The flower tart, which is making the buzz on social networks with its stunning visual, can be prepared with different vegetables. If you also want to impress your guests with this particularly aesthetic appetizer, here is the step-by-step recipe of the zucchini and carrot flower pie.
Here are the ingredients needed to make a zucchini and carrot flower pie for 6 people :
220 g flour
2 pinches of salt
2 turns of pepper mill
1 pinch of turmeric
7 cl of olive oil
13 cl of simmering water
a little oil for the pie dish
3 large carrots
3 zucchini
2 tablespoons of mustard
2 handfuls of grated cheese
2 eggs
20 cl of milk
1 heaped teaspoon of cumin
salt and pepper
chopped chives
To make this zucchini and carrot flower tart, you can use a ready-made shortcrust pastry roll.
You can also prepare an express shortcrust pastry by following the method below:
1- Pour the flour in a bowl.
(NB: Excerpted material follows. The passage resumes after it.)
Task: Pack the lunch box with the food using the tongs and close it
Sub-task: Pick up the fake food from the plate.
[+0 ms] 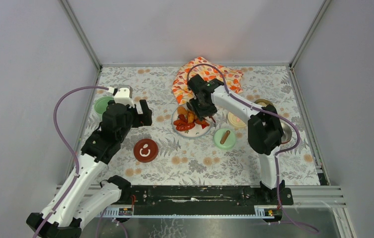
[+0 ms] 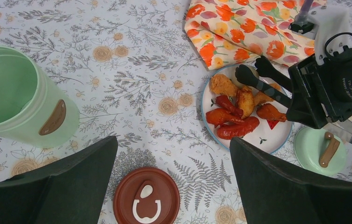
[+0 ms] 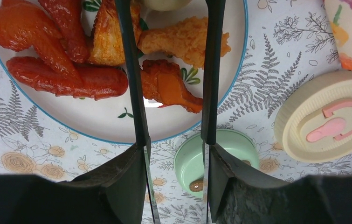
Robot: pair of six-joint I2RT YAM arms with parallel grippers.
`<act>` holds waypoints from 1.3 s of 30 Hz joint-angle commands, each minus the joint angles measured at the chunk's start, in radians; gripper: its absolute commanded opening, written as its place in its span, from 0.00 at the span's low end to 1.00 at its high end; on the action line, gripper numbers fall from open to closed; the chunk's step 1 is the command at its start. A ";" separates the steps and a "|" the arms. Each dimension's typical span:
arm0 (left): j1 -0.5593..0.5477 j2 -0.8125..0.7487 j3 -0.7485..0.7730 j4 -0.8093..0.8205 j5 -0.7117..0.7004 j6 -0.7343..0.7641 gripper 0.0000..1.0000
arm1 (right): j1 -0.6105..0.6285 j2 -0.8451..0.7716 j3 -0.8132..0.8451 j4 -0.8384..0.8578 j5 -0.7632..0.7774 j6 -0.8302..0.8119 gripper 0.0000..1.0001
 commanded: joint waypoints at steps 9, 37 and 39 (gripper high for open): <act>0.010 0.007 -0.009 0.058 0.018 0.006 0.98 | 0.012 0.003 0.085 -0.075 -0.011 -0.030 0.55; 0.014 0.003 -0.009 0.059 0.024 0.006 0.98 | 0.011 0.008 0.198 -0.155 0.020 -0.016 0.25; 0.013 0.004 -0.009 0.058 0.025 0.006 0.98 | 0.011 -0.016 0.189 -0.151 0.024 -0.014 0.25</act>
Add salt, pepper and turmeric powder.
2- Heat the water in a kettle until it simmers.
3- Mix 7 cl of olive oil with 13 cl of hot water and pour them together in the bowl.
4- First mix the dough with a spoon to avoid burning yourself, then knead it by hand until you get a soft ball. There is no need to let this shortcrust pastry rest.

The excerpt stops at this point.